A chord loud enough to wake the saints blasted out, and it hurt my ears and my head so bad that my hand quit hurting, or at least for a few seconds I didn’t feel it anymore.
The monster howled, and howled—and I heard pain in the howl and I wondered if its ears were hurting too. That’s why I leaned on the whistle so hard, even though the sound of it had worked its way into my body and it was making my ribs shake.
In my ears there was a snapping, stabbing pain and then there was nothing but that pain. There wasn’t even any sound anymore. Not even the whistle. And I was afraid that I’d fallen off—or that I’d died and let it go, but it was still there being pushed, so I didn’t let go. I didn’t let up.
I turned around to look over my shoulder and see the monster—since it wanted me to look so bad. It was backing up with its hands or its paws or whatever—it was backing up with its hands over its ears. Its mouth was open and its tongue was curling out with a scream, but I didn’t hear any of it.
I didn’t hear the rain, either. I didn’t hear a thing, except for the sour, deep ringing in my head.
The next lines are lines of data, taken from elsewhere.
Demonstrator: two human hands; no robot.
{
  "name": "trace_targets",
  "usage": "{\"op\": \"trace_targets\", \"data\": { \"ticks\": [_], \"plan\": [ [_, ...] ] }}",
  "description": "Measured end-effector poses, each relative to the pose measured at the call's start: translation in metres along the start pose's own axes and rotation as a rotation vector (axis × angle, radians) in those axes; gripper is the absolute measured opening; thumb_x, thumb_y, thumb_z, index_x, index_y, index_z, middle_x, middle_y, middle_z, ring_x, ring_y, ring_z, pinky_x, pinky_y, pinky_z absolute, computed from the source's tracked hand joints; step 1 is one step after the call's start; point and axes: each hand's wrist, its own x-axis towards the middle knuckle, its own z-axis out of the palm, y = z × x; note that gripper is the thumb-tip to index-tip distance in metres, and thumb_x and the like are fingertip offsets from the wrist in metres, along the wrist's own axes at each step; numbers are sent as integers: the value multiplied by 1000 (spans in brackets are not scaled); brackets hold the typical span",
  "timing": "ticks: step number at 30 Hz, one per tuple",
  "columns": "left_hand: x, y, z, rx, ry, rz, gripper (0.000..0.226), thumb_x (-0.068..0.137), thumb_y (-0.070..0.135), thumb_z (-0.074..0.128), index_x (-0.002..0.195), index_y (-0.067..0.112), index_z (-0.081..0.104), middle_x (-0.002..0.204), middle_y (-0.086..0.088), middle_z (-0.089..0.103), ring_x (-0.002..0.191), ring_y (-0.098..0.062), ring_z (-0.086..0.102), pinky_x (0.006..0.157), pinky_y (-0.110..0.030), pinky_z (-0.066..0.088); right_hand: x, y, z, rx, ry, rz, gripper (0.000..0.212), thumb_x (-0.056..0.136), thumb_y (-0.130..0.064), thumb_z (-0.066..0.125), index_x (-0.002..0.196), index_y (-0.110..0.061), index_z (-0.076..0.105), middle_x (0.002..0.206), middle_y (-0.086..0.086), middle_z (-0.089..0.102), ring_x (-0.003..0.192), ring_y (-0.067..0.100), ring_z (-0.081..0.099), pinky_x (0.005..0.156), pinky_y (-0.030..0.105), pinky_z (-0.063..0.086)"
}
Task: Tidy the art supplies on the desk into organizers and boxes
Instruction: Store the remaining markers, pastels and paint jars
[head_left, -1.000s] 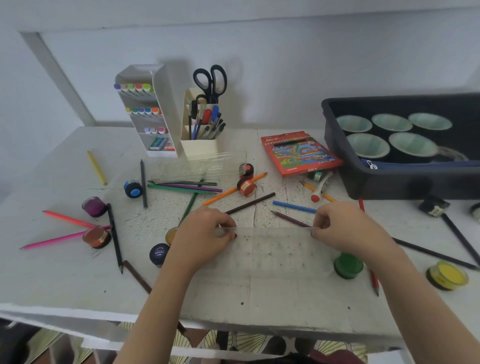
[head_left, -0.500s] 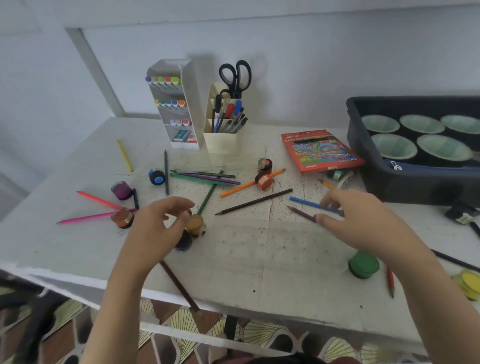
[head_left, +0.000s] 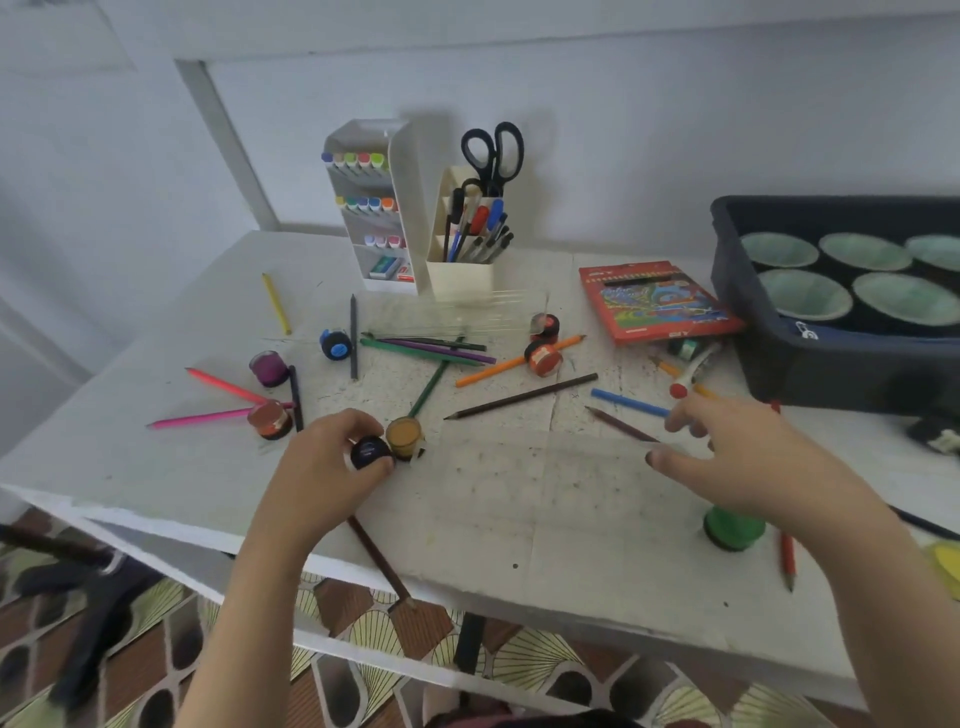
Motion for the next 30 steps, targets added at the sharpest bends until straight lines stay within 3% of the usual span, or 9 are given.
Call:
{"op": "trace_targets", "data": {
  "ticks": [3,6,10,13,17,21,26,30],
  "plan": [
    [1,5,-6,-92,75,-55,24,78,17,73,97,26,62,85,11,63,81,-1,56,66,-11,37,-10,11,-3,-13,-30,6,37,86,-37,58,121,-32,48,122,-5,49,101,11,46,91,30,44],
    [2,18,-12,-131,138,-48,16,81,19,70,95,24,65,84,10,65,80,-1,59,64,-12,38,-22,22,-5,-52,-94,9,48,82,-35,60,127,-33,41,129,-6,45,111,13,44,95,29,42],
    [-1,46,-13,-269,140,-16,6,82,25,70,86,27,66,79,14,67,73,2,62,59,-8,39,-33,29,-1,-25,-151,50,61,76,-35,69,127,-33,36,120,-8,44,105,12,45,84,24,45],
    [-2,71,-5,-434,22,-16,4,82,21,69,85,22,67,74,8,71,69,1,66,55,-6,46,-33,29,5,31,-149,86,52,75,-31,73,114,-32,38,107,-9,44,94,11,51,65,18,44],
    [-4,99,14,-747,-204,-131,11,83,11,68,90,4,62,80,-5,74,72,-14,71,60,-13,52,-29,33,9,38,-158,114,31,81,-28,68,103,-31,46,105,-7,51,89,8,51,70,19,47],
    [-5,117,28,-1001,-413,-198,19,86,5,61,103,-3,58,89,-12,72,76,-19,71,65,-19,55,-31,39,1,15,-94,133,22,82,-30,64,87,-30,42,85,-12,45,74,2,43,55,17,34],
    [-4,130,40,-961,-516,-186,14,87,3,60,98,3,67,94,-11,71,86,-20,70,73,-24,57,-31,48,-9,102,62,126,25,77,-30,66,85,-28,42,85,-9,49,73,3,44,54,22,35],
    [-11,139,54,-825,-523,-150,12,83,5,66,94,12,66,89,-6,71,79,-13,70,70,-20,56,-28,43,-9,252,115,0,21,80,-32,62,96,-41,53,93,-10,52,77,1,45,58,18,33]
  ]
}}
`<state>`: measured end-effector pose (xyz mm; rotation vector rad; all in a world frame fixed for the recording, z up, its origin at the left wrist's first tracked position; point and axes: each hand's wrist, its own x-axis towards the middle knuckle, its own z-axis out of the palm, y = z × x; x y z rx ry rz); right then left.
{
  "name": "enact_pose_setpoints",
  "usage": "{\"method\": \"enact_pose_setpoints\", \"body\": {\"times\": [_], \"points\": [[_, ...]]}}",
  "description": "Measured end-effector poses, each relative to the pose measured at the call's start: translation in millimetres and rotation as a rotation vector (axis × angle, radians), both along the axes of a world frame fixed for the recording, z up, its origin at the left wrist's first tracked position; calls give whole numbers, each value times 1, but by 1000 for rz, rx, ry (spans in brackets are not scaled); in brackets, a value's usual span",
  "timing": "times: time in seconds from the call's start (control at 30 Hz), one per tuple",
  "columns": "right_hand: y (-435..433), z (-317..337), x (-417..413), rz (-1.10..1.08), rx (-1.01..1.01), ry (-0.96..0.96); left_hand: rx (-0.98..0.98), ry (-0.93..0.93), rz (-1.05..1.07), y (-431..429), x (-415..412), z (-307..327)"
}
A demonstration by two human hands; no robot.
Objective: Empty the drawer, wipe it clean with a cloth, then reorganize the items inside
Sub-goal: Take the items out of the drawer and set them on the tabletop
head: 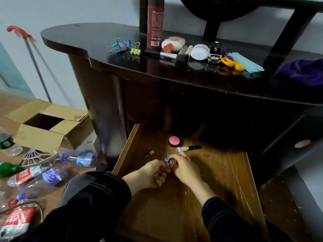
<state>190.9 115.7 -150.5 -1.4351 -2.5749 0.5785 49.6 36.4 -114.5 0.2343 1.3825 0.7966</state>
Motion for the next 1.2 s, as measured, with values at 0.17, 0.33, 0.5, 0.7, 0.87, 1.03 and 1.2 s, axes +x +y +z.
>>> {"method": "enact_pose_setpoints", "body": {"times": [0.17,0.33,0.5,0.7,0.87,1.03,1.2], "points": [[2,-5,4,-13,81,-8,8,-8,-4,1,1,-1],[6,-3,16,-137,-8,87,-3,-13,-2,2,0,-5],[10,5,26,-220,-152,202,1,-38,15,2,-1,-6],[9,24,33,-248,-286,351,18,-106,35,1,-1,-6],[-13,48,16,-30,-566,603,22,-219,70,2,0,-3],[-26,46,4,13,-561,538,-25,-244,89,2,-2,-3],[-10,43,17,-247,-455,661,21,-159,-67,-1,-1,-4]]}}
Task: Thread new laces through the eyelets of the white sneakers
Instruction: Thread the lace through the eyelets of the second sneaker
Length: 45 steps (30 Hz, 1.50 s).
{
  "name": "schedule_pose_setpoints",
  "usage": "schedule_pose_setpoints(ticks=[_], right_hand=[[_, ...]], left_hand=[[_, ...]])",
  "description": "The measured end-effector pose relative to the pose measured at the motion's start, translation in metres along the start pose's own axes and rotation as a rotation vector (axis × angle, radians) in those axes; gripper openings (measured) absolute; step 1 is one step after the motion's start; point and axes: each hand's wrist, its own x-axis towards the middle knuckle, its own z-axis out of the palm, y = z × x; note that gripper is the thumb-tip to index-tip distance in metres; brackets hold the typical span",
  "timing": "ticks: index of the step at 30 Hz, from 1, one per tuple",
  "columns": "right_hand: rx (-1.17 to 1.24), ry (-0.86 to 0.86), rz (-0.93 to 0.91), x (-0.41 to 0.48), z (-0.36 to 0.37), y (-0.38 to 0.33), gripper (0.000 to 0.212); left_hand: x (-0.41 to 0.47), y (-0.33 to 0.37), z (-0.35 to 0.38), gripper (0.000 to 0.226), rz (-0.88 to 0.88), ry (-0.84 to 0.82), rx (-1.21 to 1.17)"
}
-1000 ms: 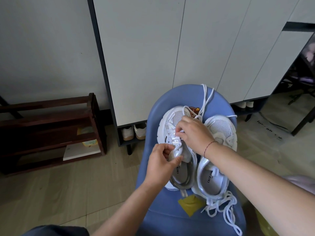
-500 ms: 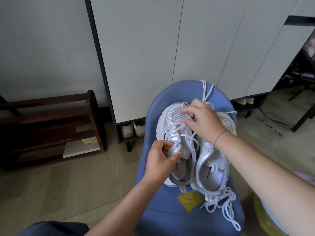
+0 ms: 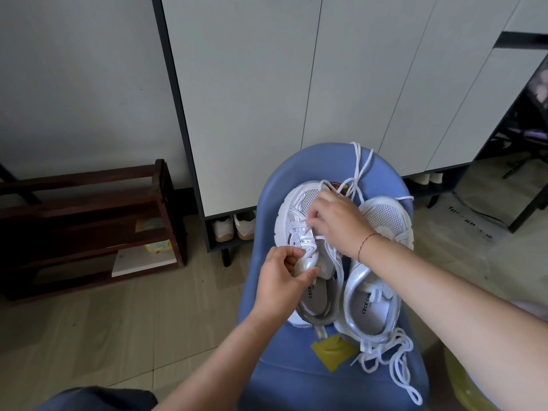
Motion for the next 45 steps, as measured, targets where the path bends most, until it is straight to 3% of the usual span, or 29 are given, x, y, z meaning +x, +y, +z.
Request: schedule_pose_setpoints(ticks=[6, 9, 12, 16, 19, 32, 34, 38, 42, 45], right_hand=[[0.345, 0.565, 0.402, 0.012, -0.040, 0.032, 0.014], [0.347, 0.681, 0.519, 0.009, -0.042, 0.048, 0.015], [0.272, 0.508, 0.456, 0.001, -0.032, 0.042, 0.006], [0.258, 0.224, 0.162, -0.003, -0.021, 0.013, 0.004], [0.193, -0.013, 0.040, -0.004, -0.007, 0.001, 0.009], [-0.198, -0.093, -0.093, -0.003, 0.004, -0.004, 0.017], [-0.200, -0.028, -0.068, 0.000, 0.002, -0.001, 0.019], [-0.032, 0.271, 0.104, 0.018, -0.021, 0.012, 0.014], [0.005, 0.420, 0.130, 0.021, -0.017, 0.018, 0.012], [0.178, 0.673, 0.276, 0.034, -0.033, 0.025, 0.018]], left_hand=[[-0.001, 0.002, -0.001, 0.030, 0.001, -0.004, -0.009], [0.000, 0.002, -0.001, 0.031, -0.004, -0.011, -0.016], [-0.001, 0.001, 0.000, 0.031, -0.004, -0.003, -0.017], [0.000, 0.001, 0.000, 0.031, -0.007, 0.002, -0.009], [0.000, 0.001, 0.000, 0.031, -0.004, 0.005, -0.011], [0.000, 0.000, 0.000, 0.030, 0.000, 0.001, -0.009], [0.000, 0.000, -0.001, 0.031, 0.004, -0.001, -0.010], [0.000, 0.000, -0.001, 0.031, 0.003, -0.005, 0.004], [0.000, -0.001, -0.001, 0.031, 0.002, -0.007, 0.001], [0.000, -0.001, -0.002, 0.031, 0.009, -0.009, 0.005]])
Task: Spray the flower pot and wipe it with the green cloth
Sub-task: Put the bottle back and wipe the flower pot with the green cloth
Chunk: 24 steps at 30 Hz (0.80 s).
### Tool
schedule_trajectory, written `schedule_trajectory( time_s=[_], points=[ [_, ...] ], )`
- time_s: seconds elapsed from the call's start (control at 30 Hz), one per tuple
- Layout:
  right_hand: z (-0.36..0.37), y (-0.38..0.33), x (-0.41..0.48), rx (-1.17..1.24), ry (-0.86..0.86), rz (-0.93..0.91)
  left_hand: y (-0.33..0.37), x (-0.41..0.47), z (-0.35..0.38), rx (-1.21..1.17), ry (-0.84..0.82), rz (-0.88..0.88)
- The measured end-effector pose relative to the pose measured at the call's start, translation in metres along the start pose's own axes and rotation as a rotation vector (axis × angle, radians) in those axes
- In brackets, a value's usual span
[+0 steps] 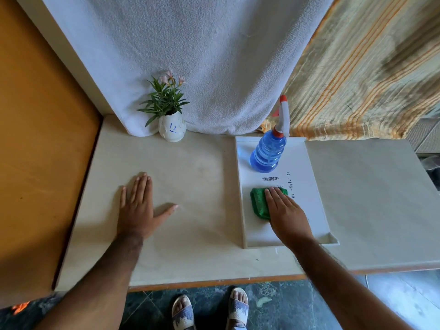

I jumped up and down a little, leaning and pushing and pushing on the whistle. Make it louder, then. Make it louder, and make it hurt. Make someone hear. Make someone send help. Make someone come. Make someone come.
Sister Eileen came.
She was there—I saw her, standing very still behind the monster, but I only saw her when the lightning flashed. Between the lightning strikes, I was blind and deaf both. But I watched through the lightning, and I saw only fragments of what came next.
The nun was holding something in both hands—I couldn’t tell what it was. It almost looked like she was wearing mittens with knives stuck in them, but it was just a trick of the light. She was holding something, I guess—some kind of weapon, I think. She was panting, too—breathing so hard I could see her breasts rising and falling between the white flashes and cracked lines above us.
Her eyes were shining. I swear, it looked like she was growing—but it must have been that she was coming closer. She was running towards the thing. She was coming right at it, and it didn’t see her at first.
The next flash—she was on top of it. She was on its back and she was tearing at it with her hands, or whatever she held.
They fell together, and everything shook. Everything rattled. Everything went dark, and it stayed dark. I fell down, off the whistle, and I leaned myself back up against the pilot’s wheel.
My dress was ripped, and where it was ripped I saw skin. I saw strips of muscle, like on meat when you dress it up to cook. I hadn’t even felt it. I didn’t want to look at it.
I closed my eyes, or maybe I didn’t. I couldn’t tell the difference.